> _TASK GOAL_
Match the string "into" against each line below, and copy every line that matches.

(Data records)
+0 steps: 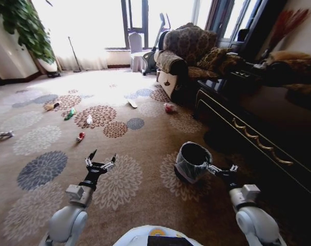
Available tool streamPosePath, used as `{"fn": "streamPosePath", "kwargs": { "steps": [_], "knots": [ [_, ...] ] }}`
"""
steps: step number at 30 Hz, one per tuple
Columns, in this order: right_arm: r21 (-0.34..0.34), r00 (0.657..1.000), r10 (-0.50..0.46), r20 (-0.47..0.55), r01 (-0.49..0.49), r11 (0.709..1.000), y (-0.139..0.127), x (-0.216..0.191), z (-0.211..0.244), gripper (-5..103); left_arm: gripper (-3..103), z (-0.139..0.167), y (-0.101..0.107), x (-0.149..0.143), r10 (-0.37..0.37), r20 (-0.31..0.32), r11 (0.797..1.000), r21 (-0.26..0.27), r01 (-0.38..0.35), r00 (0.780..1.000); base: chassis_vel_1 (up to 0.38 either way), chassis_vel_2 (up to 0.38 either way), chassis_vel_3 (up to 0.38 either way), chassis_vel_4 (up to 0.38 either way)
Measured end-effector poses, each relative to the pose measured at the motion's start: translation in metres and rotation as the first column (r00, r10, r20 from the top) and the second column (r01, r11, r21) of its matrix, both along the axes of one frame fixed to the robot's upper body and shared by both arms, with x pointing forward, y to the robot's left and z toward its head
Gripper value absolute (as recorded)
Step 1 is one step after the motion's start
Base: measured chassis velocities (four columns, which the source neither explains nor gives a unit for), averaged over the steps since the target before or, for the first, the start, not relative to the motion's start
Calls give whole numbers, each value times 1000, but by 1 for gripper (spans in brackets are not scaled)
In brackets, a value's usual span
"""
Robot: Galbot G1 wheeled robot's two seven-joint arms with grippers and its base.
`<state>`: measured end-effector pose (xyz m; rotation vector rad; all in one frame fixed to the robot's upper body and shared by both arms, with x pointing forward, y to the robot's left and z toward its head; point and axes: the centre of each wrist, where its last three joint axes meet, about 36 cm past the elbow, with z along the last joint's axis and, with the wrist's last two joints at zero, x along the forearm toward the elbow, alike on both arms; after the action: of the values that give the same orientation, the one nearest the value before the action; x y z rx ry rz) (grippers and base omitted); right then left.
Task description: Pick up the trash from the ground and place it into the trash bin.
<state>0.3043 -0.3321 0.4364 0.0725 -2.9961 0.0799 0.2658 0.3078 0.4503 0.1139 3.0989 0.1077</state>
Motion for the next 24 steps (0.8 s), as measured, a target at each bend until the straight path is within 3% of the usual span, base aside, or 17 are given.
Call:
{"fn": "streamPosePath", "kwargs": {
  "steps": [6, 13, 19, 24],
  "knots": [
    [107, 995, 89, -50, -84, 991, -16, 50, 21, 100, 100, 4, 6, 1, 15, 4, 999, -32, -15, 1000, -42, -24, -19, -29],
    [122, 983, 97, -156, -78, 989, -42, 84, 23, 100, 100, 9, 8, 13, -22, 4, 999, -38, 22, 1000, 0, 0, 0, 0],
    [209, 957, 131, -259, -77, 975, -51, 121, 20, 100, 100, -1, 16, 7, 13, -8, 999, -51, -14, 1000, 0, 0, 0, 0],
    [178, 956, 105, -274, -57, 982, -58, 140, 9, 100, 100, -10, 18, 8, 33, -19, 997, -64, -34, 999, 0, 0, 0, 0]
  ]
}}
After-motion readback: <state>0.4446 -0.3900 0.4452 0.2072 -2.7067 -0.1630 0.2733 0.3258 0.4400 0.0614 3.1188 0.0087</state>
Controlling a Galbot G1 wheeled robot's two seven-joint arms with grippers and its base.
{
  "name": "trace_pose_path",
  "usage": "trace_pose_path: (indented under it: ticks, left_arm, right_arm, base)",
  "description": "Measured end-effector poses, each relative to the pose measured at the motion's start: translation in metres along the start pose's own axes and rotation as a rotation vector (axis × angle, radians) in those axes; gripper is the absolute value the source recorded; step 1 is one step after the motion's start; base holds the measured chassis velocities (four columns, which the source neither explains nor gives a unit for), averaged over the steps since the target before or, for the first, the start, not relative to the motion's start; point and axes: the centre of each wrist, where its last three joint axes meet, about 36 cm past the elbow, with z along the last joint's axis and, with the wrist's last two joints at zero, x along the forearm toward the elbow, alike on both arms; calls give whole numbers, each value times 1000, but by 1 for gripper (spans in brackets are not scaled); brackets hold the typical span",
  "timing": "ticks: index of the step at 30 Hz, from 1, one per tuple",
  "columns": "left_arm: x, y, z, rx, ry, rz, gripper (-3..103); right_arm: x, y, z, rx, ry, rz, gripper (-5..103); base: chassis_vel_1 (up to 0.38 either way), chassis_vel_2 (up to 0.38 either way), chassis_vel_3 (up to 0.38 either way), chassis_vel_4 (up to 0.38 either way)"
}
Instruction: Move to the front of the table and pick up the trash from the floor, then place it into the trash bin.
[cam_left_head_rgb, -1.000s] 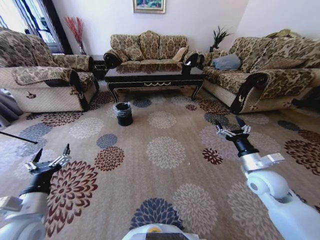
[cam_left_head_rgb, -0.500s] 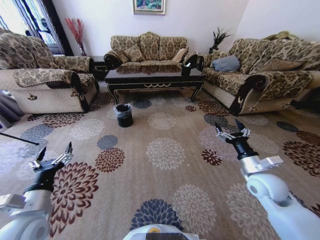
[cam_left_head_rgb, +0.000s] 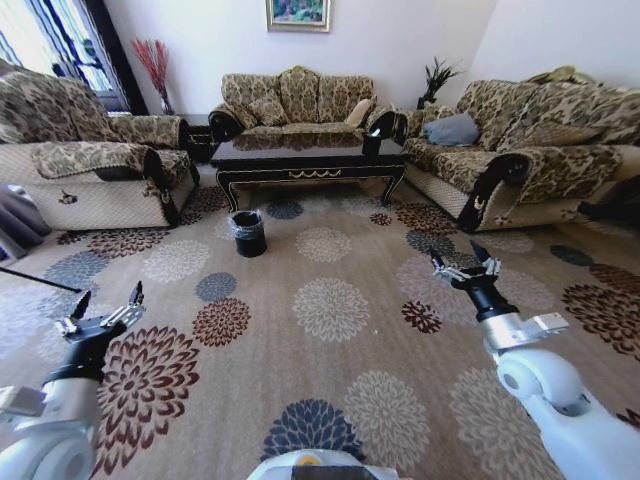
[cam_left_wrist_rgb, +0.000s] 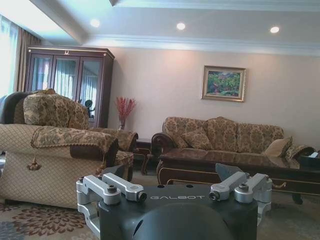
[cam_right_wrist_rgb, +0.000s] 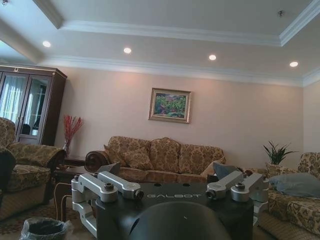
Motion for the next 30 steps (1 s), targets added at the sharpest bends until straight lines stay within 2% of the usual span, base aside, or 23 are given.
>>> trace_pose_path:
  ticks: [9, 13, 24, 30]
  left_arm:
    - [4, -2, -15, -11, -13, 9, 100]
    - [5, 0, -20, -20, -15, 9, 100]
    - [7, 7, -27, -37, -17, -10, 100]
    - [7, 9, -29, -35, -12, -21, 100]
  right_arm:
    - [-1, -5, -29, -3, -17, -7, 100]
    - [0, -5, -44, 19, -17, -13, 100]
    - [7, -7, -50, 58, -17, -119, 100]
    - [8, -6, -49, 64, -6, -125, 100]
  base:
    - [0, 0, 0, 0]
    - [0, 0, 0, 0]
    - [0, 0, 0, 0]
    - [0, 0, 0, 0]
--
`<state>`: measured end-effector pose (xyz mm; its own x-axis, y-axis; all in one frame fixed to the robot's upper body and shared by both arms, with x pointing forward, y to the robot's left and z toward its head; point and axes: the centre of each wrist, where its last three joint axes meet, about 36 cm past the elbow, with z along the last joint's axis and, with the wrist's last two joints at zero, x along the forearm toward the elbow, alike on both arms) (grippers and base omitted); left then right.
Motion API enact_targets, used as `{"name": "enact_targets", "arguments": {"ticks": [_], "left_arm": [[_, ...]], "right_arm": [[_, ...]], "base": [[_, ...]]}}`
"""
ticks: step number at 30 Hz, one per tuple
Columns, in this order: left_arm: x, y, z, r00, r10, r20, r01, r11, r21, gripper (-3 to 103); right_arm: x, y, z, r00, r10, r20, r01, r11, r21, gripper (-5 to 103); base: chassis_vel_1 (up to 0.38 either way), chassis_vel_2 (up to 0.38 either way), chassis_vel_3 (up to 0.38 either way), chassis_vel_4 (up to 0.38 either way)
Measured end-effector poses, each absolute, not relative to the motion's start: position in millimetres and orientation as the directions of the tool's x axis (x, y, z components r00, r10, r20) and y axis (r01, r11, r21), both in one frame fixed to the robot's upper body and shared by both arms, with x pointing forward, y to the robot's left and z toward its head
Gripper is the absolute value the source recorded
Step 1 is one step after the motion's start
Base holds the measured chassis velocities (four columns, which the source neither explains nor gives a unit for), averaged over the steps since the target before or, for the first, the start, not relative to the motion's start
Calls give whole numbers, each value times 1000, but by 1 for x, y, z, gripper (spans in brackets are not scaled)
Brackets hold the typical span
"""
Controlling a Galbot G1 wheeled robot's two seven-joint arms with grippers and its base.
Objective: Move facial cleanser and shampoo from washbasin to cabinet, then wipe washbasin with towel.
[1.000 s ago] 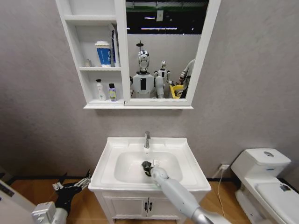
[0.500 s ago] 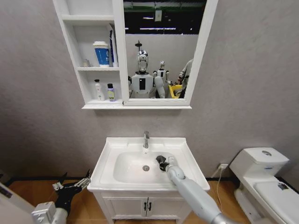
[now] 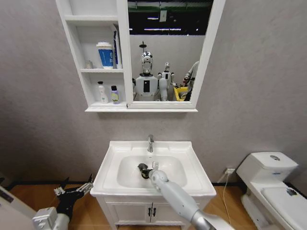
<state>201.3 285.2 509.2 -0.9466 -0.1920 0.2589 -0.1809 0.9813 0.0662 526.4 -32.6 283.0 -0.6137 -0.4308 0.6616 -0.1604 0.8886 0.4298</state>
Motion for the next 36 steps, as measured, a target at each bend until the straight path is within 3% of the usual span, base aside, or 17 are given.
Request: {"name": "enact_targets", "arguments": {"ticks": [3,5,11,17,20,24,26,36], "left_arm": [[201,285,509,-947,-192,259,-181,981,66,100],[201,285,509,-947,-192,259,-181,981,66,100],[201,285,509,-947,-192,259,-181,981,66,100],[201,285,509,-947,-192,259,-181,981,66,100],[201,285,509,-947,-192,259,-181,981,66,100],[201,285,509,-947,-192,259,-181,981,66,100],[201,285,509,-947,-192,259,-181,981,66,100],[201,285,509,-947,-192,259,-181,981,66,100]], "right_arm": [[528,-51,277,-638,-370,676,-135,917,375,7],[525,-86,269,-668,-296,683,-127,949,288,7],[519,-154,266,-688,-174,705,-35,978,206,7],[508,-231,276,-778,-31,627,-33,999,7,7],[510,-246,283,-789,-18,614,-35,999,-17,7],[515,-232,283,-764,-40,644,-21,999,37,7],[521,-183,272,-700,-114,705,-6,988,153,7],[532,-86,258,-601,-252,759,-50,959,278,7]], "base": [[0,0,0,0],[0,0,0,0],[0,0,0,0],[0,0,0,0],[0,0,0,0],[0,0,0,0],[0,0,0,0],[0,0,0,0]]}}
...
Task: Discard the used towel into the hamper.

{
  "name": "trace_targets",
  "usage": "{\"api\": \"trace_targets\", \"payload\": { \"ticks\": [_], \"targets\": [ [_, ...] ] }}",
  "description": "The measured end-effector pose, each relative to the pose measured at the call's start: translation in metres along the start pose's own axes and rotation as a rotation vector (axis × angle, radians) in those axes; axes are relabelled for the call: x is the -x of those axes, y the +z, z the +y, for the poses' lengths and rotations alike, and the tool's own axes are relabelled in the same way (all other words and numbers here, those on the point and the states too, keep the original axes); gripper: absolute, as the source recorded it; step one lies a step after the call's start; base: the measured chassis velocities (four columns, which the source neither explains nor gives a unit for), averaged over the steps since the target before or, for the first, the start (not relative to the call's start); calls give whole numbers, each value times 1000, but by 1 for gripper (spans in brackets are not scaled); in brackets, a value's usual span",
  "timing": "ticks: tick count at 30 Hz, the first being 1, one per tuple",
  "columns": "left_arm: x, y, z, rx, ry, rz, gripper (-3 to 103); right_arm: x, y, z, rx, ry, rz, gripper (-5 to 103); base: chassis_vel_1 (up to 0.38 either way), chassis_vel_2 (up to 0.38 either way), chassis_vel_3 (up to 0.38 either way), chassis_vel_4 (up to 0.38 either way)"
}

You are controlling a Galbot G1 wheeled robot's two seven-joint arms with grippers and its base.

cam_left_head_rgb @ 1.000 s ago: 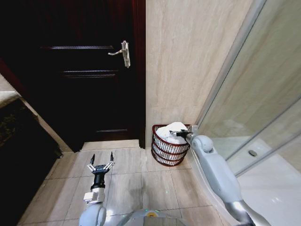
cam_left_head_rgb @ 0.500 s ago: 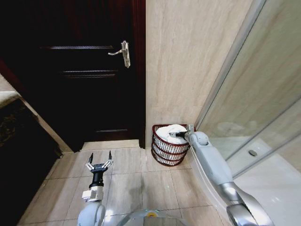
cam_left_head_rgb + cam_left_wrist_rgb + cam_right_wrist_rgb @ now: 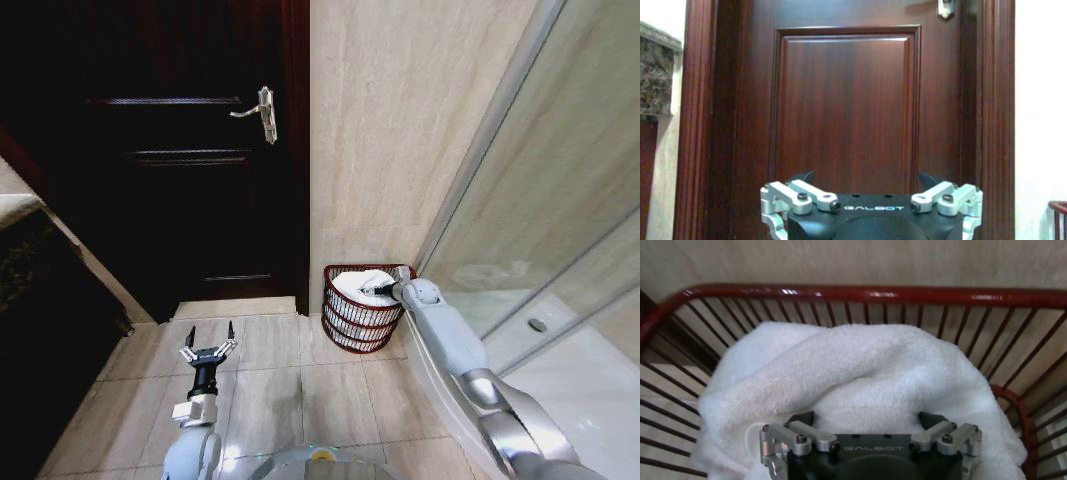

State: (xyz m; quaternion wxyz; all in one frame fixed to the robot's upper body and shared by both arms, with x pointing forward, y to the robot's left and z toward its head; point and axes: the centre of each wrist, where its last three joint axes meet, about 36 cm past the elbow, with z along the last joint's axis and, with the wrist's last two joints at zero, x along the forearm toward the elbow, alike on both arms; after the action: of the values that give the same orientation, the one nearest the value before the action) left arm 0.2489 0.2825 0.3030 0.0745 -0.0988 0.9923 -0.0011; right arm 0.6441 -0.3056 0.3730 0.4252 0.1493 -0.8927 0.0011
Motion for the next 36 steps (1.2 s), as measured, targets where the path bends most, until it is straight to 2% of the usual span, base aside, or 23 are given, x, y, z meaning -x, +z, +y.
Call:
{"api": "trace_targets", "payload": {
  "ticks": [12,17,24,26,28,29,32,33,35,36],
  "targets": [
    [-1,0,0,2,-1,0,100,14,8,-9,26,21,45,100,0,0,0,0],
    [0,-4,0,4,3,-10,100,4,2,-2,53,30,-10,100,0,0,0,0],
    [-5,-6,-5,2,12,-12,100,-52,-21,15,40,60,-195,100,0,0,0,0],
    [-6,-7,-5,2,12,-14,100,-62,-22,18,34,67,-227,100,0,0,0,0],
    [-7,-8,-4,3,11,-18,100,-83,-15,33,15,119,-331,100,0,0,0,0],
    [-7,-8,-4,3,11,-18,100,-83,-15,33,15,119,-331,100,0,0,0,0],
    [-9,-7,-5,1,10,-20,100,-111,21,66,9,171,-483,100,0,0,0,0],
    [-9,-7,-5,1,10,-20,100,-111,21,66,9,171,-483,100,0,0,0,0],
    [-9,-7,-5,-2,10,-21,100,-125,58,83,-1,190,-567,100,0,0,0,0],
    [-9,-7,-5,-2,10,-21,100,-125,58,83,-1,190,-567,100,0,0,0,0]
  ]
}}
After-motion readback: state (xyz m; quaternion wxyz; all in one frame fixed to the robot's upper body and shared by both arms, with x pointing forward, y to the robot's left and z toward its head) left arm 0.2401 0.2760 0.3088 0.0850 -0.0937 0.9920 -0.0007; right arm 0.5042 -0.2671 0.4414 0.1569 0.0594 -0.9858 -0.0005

> _SOLUTION TO THE PROBLEM_
Task description: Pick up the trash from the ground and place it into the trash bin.
Instruction: Move to the front of the table and pick up the trash from the floor, then place it into the trash bin.
Task: Discard the used towel into the hamper.

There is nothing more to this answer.